S32, performing a feature extraction on the protocol data; and
In some embodiments, an in-depth analysis for the protocol data includes extracting key feature parameters from the protocol data in the normal operating state of the robotic arm, and further constructing the extracted key feature parameters into a tuple.
S33, establishing a whitelist rule base based on the protocol data after the feature extraction, and obtaining a protocol intrusion detection module.
In some embodiments, three types of tuples are used when constructing the whitelist rule base, namely: protocol data rule tuple, flow feature rule tuple and controller data rule tuple, wherein:
1) The protocol data rule tuple selects the destination address, source address, frame type, EtherCAT data length and EtherCAT header type in the protocol data as the rule detection content, the protocol data rule tuple is as follows: <rule ID, destination address, source address, frame type, EtherCAT data length, type>, the rule ID of the protocol data rule is set to 1.
2) In the flow feature rule tuple, the data packet size, minimum flow and maximum flow are selected as the rule detection content, the flow feature rule tuple is as follows: <rule ID, data packet size, minimum flow, maximum flow>, minimum flow and maximum flow refers to the flow per unit time, and the rule ID of the flow feature rule is set to 2.
3) In the controller data rule tuple, the address area and the three-loop PID parameter are selected as the rule detection content, the three-loop is the current loop, the speed loop and the position loop, and the rule ID of the controller data rule is set to 3. Because the robotic arm has multiple joints, each joint needs to have a controller data rule tuple, so the controller data rule tuple consists of an upper-level tuple and multiple corresponding subordinate sub-rule tuples. In some embodiments, the upper tuple is as follows: <rule_ID, address area, Joint1_ID, Joint2_ID, Joint3_ID, Joint4_ID, Joint5_ID, Joint6_ID, Joint7_ID>, Joint1_ID-Joint7_ID represents the ID number of the joint, and the sub-rule tuple corresponding to the ID number of each joint is: <Joint ID, CP, CI, CD, VP, VI, VD, PP, PI, PD>, wherein CP is the proportional parameter of the current loop, and CI is the integral parameter of the current loop, CD is the differential parameter of the current loop, VP is the proportional parameter of the speed loop, VI is the integral parameter of the speed loop, VD is the differential parameter of the speed loop, PP is the proportional parameter of the position loop, PI is the integral parameter of the position loop, and PD is the differential parameter of the position loop.

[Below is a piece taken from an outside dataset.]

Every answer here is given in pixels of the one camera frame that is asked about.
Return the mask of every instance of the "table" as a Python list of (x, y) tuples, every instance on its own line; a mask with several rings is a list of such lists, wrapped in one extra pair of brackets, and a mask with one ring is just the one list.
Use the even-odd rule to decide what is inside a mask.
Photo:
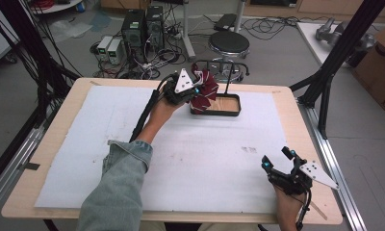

After the rule tuple is constructed, a Trie tree is established, and the Trie tree is used for subsequent rule matching detection. When the robotic arm performs an operation task, a whitelist rule base will be established according to the current operation task; when the robotic arm operation task is updated to the next operation task, a whitelist rule base will be established according to the next operation task, the whitelist rule base is updated, and the updated whitelist rule base includes the current operation task whitelist rule base and the next operation task whitelist rule base. In some embodiments, when the current robotic arm operation task is task 1, building a whitelist rule base 1, and the next robotic arm operation task is task 2, building a whitelist rule base 2, then the updated whitelist rule base includes the whitelist rule base 1 and whitelist rule base 2.
S4, inputting the protocol data of the real-time data into the protocol intrusion detection module to detect whether the intrusion behavior of the EtherCAT protocol data occurs during the operation of the robotic arm;
In some embodiments, the protocol data of the real-time data is input into the protocol intrusion detection module, determining whether the real-time data conforms to the whitelist rule base, and if the real-time data conforms to the whitelist rule base, it is determined that no intrusion behavior has occurred in the EtherCAT protocol data during the operation of the robotic arm, if the real-time data does not conform to the whitelist rule base, it is determined that the EtherCAT protocol data intrusion has occurred during the operation of the robotic arm.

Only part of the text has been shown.